One of the most challenging tasks of being a designer can be keeping a project or (more specifically) a client, on brief. It’s all too easy for them to get carried away with concepts and ideas that are clever but not necessarily on brief. This is why it is essential that a written brief is produced at the beginning of a project. Whilst writing a brief can, on occasions be a laborious tasks it can save an awful lot of time and pain further down the line.
Producing a brief ensures that both the client and designer start at the same point. It also provides the designer with vital background information on the client. This documents can also be used at various points throughout the project to ensure both the designs and any decisions made are on brief. All too often a clients personal opinion or preference falls into the equation and as the designer it’s my job to ensure a level of objectivity is maintained. Armed with a well written brief it’s a much easier task to pull the project back on course and focus everyone’s attention to the task in hand.
Over the years I’ve written and read many briefs. Here is a condensed outline of one that has worked well for me:
A short synopsis of the company/organisation/client detailing key aspects including:
• Outline history (where it started, where it is now and where it’s intending to go)
• What is it they do
• Any unique selling points (USPs) that differentiate them from competitors
What it is the project needs to achieve? For example:
• Create a new logo, visual identity, brand
• Reposition an existing brand within a specific market
• Engage with a new target audience
Who are you competing against and what can be learnt from them?

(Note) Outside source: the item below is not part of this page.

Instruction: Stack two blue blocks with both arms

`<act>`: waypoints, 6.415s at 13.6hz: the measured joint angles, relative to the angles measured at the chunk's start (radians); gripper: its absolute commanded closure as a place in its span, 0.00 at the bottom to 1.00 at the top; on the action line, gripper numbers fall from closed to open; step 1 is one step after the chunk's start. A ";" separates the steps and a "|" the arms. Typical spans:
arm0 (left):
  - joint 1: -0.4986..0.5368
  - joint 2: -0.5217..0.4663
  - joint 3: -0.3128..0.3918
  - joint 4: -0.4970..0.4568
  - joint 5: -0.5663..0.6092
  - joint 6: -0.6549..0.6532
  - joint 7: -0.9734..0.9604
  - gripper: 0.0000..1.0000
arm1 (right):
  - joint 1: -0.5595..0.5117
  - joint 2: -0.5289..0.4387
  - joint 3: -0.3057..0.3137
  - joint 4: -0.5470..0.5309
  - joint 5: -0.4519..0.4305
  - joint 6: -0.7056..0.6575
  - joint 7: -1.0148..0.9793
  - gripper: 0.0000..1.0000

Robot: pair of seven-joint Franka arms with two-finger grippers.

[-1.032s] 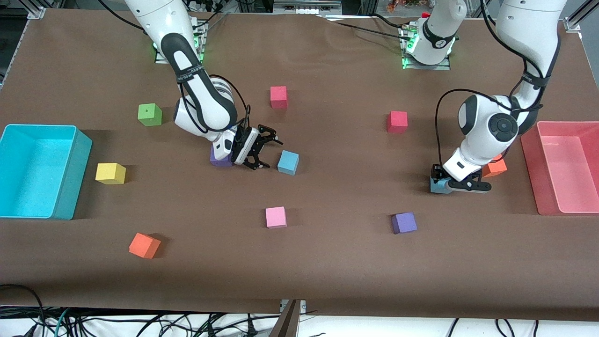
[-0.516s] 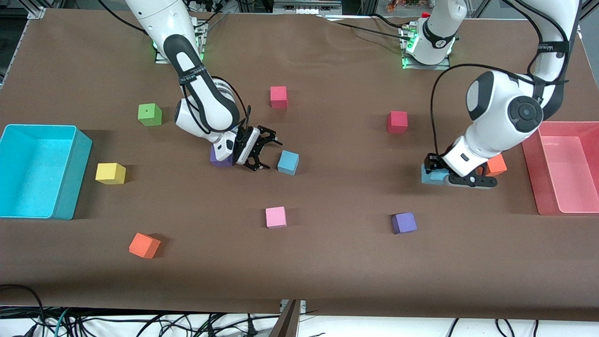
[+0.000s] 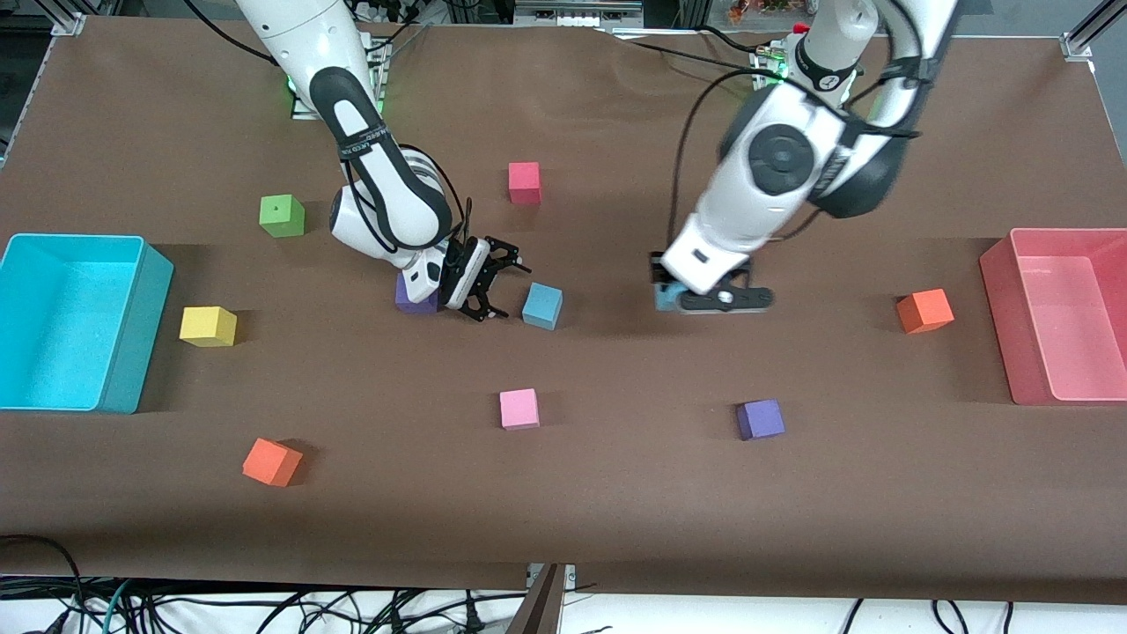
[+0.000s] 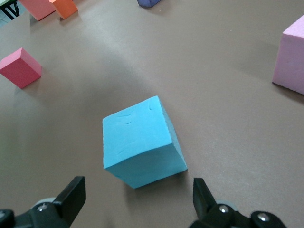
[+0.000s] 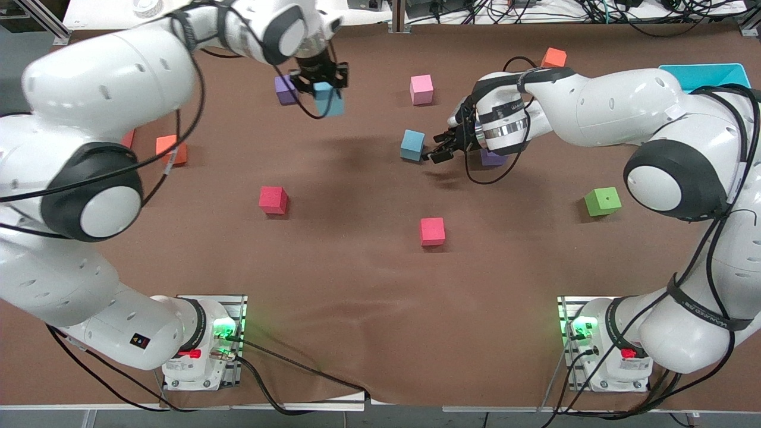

Who are we aiming at, including:
• Other brands/products/services they may use/buy
Detailing key stages of the project and those responsible for delivery, approval, etc.
Exactly what is expected and what will be delivered.
And of course the all important element of how much all of this will cost.
Some projects require the shortest of briefs other times it can be a vital element of the creative process in defining exactly what needs to be achieved.